Although aprotinin accelerated functional neurologic recovery in our study, it was not effective in reducing histological neuronal damage. If enough amount aprotinin could pass the brain-blood barrier, it should reduce ischemic neuronal injury12 suggesting that aprotinin did not pass the blood-brain barrier in our model. This might be because of insufficient protective effect on the blood-brain barrier or insufficient insult to the barrier by the bypass conditions. More studies of the permeability of the brain-blood barrier during bypass are needed.
In this study, we assessed neuronal injury but not injury of glial cells such as astrocytes and oligodendrocytes. In the developing brain oligodendrocytes are known to be much more vulnerable than neurons to inflammation or ischemia/reperfusion injury. Cerebral palsy is frequently a result of oligodendrocyte injury which has resulted in white matter injury usually adjacent to the lateral ventricles (periventricular leukomalacia).
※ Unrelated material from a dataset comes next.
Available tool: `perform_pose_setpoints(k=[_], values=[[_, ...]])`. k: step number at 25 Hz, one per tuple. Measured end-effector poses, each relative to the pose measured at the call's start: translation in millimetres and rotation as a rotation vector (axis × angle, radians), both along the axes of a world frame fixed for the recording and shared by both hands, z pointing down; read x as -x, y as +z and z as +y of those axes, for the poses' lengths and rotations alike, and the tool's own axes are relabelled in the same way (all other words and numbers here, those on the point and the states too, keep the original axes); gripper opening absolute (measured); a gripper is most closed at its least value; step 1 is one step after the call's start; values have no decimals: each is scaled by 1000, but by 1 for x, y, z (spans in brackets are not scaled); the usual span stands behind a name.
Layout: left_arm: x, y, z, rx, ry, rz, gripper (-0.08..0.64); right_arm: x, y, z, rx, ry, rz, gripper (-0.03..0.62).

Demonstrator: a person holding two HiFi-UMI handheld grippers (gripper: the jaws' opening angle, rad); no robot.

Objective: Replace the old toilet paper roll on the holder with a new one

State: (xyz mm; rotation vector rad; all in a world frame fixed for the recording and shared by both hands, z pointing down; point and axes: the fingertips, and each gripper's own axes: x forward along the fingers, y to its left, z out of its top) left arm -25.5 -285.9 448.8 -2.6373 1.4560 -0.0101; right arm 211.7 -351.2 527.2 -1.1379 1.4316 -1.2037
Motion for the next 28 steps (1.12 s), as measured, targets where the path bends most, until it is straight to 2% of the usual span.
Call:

Recent reports have confirmed the susceptibility of the developing brain to white matter injury after bypass.23 Future studies are also needed to investigate the impact of CPB on the function and development of glial cells such as oligodendrocytes.
The observational study in adults published by Mangano et al suggested that renal failure was an important risk of aprotinin use during bypass in adults.7 In the prospective BART study, however the use of aprotinin did not increase the risk of renal failure.6 Other recent reports have also concluded that there is no direct correlation between aprotinin and renal dysfunction24, 25 which has also been the experience in children. In the current study aprotinin even with a double full dose regimen had no impact on Cr, BUN, Urine protein, and urine protein Cr ratio after CPB. We conclude that aprotinin had no measurable impact on standard indices of renal function in a young piglet model. This is consistent with the clinical experience that aprotinin does not increase the risk of renal failure in pediatric patients.
In conclusion aprotinin reduces cerebral leukocyte activation and accelerates neurologic recovery in a dose dependent fashion in a piglet model of high stress cardiopulmonary bypass. Aprotinin has no significant effects on standard indices measuring renal function in young piglets. The availability of aprotinin should be reconsidered for pediatric patients undergoing CPB who could benefit from its use.